== MATERIAL PROVIDED ==

-- -- --

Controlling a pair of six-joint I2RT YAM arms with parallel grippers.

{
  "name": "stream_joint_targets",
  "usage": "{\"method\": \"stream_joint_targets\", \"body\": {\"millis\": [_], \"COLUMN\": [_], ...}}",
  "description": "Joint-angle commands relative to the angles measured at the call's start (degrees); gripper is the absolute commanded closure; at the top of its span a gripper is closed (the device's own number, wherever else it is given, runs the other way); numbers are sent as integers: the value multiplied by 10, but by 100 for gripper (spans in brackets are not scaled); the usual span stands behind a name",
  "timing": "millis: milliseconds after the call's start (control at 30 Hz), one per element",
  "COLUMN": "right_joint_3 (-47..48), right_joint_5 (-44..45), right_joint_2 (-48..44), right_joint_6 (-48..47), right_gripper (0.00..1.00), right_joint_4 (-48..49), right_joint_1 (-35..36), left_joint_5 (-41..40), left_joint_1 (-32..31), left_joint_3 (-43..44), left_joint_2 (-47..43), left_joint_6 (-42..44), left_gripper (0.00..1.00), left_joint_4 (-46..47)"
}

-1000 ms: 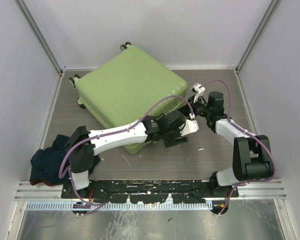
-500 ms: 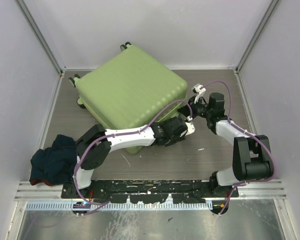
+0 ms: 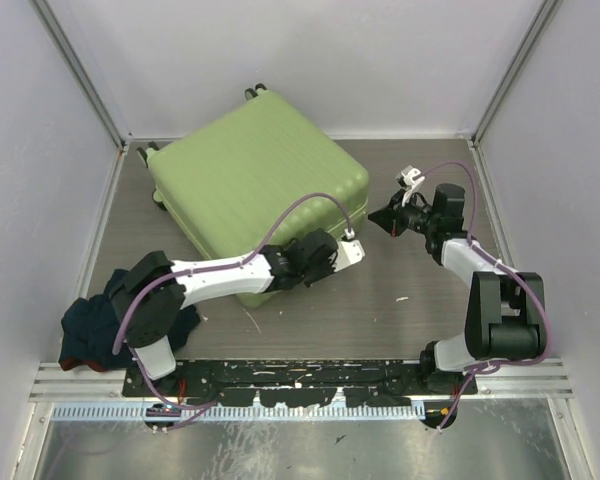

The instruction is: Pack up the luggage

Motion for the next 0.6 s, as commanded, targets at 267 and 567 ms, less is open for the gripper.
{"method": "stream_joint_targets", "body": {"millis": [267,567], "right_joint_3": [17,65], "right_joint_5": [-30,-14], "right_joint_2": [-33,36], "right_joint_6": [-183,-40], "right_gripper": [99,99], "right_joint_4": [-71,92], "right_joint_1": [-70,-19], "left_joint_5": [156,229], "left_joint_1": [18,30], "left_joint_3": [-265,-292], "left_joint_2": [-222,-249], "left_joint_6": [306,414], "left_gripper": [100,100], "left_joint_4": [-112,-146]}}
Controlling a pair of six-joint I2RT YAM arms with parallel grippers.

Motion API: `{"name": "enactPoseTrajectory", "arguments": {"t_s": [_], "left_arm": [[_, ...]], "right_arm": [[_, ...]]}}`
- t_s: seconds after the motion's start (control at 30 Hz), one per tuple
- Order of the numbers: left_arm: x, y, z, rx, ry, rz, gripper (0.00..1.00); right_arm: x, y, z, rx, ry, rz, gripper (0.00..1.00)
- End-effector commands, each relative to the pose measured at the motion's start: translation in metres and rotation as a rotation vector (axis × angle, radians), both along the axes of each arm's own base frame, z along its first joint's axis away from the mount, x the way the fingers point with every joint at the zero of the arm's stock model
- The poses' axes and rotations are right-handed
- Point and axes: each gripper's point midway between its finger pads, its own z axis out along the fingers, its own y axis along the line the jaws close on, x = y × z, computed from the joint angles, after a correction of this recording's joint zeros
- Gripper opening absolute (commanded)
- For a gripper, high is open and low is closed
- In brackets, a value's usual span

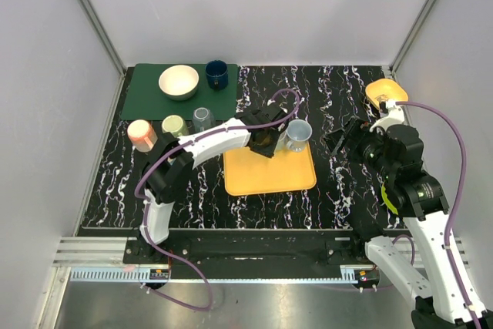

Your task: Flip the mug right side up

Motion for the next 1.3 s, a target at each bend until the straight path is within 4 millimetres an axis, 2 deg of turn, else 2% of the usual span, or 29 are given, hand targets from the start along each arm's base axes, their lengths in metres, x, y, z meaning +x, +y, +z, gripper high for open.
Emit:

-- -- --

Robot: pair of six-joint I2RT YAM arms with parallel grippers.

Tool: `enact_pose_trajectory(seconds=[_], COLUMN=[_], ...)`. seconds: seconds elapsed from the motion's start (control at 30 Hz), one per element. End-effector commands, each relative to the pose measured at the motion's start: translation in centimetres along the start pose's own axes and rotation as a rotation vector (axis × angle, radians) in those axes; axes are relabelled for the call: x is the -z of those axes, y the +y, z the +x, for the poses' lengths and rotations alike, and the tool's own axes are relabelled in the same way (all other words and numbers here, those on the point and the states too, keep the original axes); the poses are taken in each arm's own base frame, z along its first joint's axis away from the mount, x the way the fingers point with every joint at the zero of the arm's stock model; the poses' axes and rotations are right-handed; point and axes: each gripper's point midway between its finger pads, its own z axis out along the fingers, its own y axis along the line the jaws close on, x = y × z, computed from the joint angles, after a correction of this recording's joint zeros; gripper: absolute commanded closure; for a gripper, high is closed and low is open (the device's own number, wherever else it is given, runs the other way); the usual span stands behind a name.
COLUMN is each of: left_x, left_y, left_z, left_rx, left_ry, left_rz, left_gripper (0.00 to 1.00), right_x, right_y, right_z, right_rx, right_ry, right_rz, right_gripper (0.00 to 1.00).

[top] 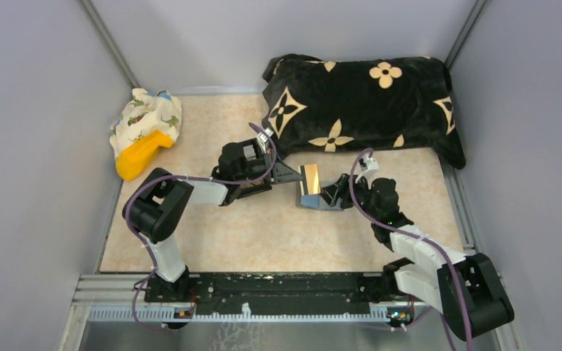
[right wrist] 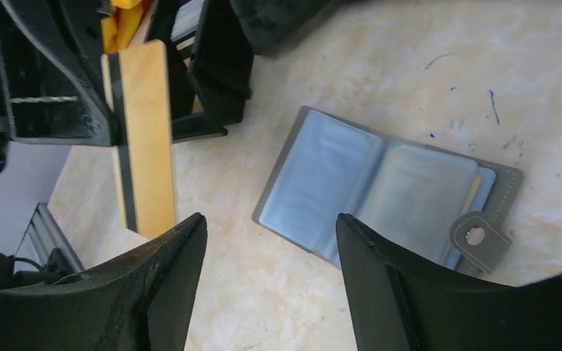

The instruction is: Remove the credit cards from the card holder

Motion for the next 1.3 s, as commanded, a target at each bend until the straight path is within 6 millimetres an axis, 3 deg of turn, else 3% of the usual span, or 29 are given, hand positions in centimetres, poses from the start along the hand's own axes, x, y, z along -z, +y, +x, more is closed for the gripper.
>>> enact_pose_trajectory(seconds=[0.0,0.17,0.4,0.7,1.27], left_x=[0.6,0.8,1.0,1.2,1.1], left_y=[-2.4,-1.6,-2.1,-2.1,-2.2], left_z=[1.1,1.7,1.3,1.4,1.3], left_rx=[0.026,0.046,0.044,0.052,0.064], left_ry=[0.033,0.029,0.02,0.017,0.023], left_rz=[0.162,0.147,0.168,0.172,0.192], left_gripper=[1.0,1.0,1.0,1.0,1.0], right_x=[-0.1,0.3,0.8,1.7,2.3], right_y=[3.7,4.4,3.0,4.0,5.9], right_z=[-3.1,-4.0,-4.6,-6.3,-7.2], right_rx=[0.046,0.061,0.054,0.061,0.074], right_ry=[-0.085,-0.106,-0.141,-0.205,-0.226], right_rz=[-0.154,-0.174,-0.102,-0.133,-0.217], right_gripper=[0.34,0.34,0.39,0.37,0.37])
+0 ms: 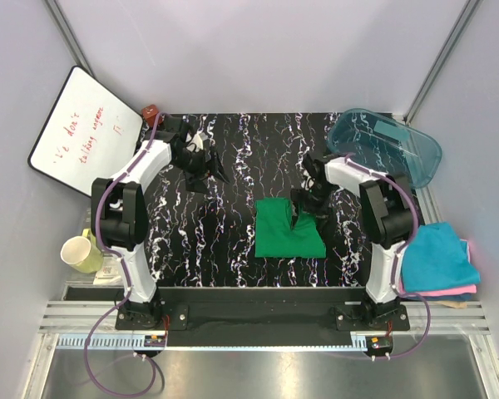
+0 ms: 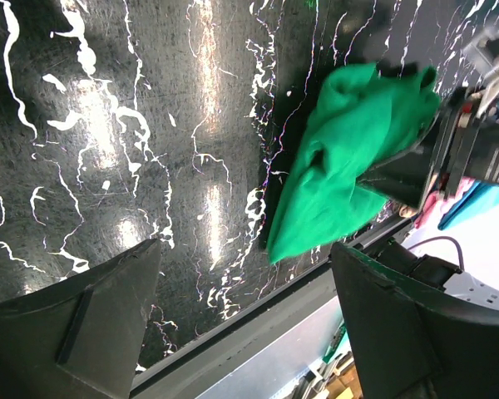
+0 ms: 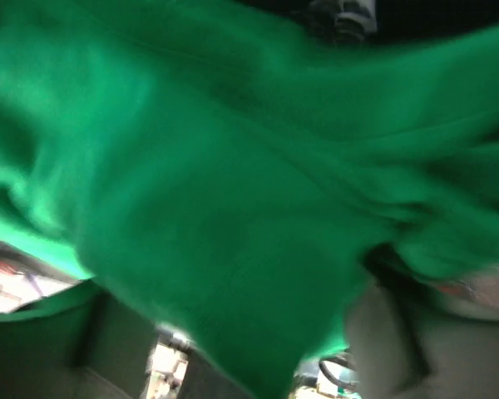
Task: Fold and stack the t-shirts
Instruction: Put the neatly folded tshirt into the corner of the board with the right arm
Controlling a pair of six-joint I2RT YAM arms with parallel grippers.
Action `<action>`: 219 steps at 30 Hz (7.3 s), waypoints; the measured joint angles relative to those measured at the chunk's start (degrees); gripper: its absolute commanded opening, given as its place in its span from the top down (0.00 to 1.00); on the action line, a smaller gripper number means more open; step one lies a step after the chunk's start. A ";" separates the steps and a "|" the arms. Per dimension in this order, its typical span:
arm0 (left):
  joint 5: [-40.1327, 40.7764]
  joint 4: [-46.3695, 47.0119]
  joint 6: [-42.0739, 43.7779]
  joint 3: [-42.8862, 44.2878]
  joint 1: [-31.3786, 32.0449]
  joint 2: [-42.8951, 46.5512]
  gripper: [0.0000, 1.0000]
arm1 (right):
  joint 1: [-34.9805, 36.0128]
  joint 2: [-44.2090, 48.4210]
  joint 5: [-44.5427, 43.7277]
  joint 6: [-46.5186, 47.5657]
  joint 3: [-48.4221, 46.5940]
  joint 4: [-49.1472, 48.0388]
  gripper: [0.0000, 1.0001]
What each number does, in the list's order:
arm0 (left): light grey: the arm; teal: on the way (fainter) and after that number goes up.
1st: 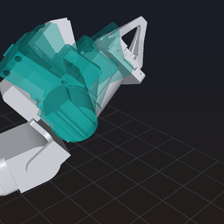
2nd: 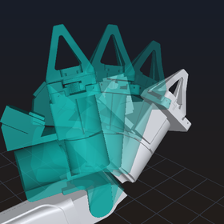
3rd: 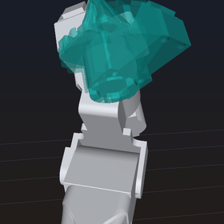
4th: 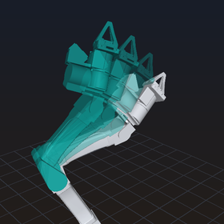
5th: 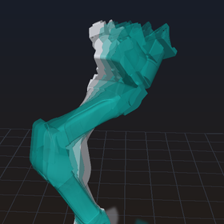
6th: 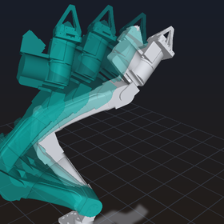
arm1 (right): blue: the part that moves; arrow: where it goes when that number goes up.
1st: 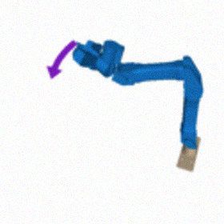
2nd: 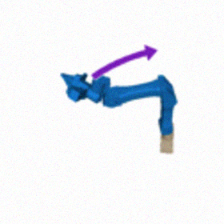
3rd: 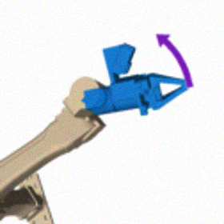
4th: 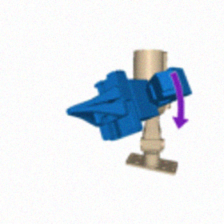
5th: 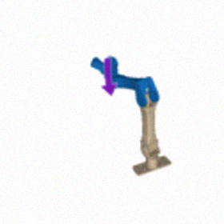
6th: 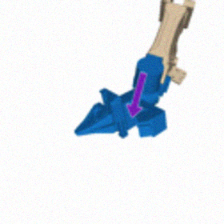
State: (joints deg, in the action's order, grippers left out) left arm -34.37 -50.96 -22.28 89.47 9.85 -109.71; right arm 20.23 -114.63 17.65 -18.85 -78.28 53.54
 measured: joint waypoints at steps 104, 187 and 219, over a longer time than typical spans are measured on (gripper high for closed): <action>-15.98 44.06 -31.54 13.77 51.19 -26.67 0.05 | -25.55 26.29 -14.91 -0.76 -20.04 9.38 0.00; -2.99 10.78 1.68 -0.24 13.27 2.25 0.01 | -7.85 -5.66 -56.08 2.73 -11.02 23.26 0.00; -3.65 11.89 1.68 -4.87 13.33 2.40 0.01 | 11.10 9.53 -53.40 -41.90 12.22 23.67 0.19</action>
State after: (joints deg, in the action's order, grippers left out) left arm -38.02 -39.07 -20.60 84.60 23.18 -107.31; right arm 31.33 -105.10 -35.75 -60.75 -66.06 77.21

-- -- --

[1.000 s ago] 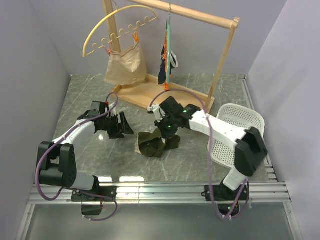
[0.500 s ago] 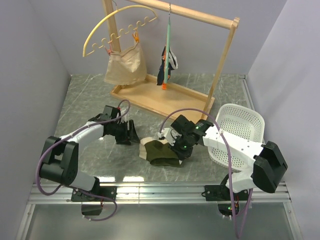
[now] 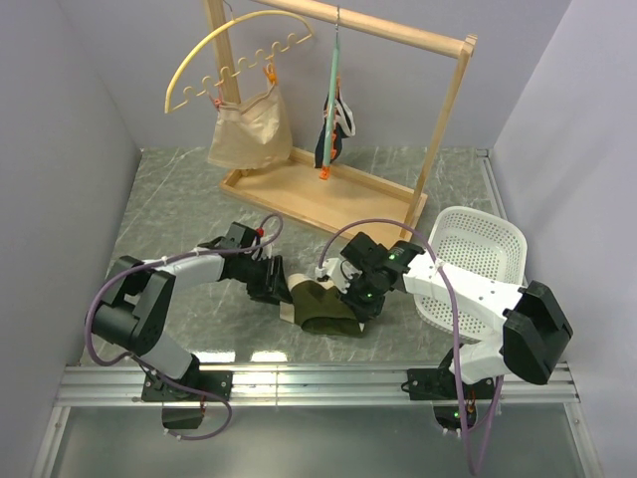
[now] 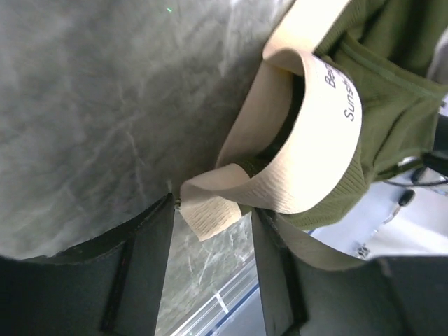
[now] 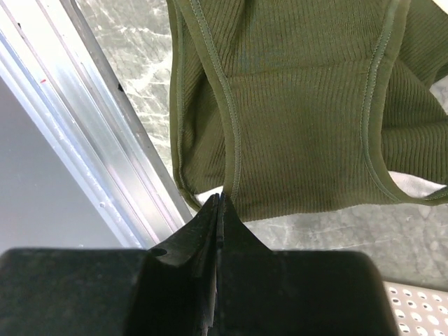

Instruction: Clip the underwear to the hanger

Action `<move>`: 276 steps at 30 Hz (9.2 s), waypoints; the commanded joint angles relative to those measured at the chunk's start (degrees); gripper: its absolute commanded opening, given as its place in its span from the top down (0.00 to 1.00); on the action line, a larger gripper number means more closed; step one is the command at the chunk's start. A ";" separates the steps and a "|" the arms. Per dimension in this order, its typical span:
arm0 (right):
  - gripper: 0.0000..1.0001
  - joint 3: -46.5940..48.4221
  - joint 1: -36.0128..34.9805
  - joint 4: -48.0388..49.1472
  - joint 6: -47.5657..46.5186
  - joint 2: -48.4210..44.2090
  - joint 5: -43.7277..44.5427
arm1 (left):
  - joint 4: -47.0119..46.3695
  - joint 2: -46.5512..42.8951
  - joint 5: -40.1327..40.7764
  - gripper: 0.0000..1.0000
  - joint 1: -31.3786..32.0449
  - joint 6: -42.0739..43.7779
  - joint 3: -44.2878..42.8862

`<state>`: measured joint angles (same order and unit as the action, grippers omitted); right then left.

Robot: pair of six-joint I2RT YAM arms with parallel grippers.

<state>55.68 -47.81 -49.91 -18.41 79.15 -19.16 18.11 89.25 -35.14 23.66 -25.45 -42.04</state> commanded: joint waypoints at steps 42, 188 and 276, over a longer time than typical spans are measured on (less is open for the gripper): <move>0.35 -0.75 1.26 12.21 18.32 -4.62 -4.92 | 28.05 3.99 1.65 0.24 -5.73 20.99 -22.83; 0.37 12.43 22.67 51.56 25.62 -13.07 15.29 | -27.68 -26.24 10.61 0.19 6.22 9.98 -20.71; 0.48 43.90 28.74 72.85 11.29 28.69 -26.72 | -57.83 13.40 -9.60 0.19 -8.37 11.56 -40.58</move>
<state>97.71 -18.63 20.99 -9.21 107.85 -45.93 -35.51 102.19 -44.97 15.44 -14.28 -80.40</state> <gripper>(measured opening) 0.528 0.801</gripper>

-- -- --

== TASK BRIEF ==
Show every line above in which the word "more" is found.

== SOLUTION BELOW ==
Motion for the next 1.3 s, as commanded, a target at each bend until the straight path is within 6 millimetres an axis, 3 deg of turn, else 3% of the usual span, or 29 are given, hand positions in centimetres, poses from the start along the hand's own axes, x, y, z along -z, +y, +x, more is closed for the gripper.
Action `<action>`: 219 steps at 30 Hz (7.3 s), waypoints; the measured joint angles relative to those measured at the chunk's start (degrees); gripper: its absolute commanded opening, given as its place in its span from the top down (0.00 to 1.00); on the action line, a smaller gripper number means more open; step one lies a step after the chunk's start. A ";" separates the steps and a "|" the arms. Per dimension in this order, its typical span:
Action `<move>`: 276 steps at 30 Hz (9.2 s), waypoints; the commanded joint angles relative to those measured at the chunk's start (degrees); gripper: its absolute commanded opening, given as its place in its span from the top down (0.00 to 1.00); on the action line, a larger gripper number means more closed; step one is the command at the chunk's start. A ";" separates the steps and a "|" the arms. Per dimension in this order, its typical span:

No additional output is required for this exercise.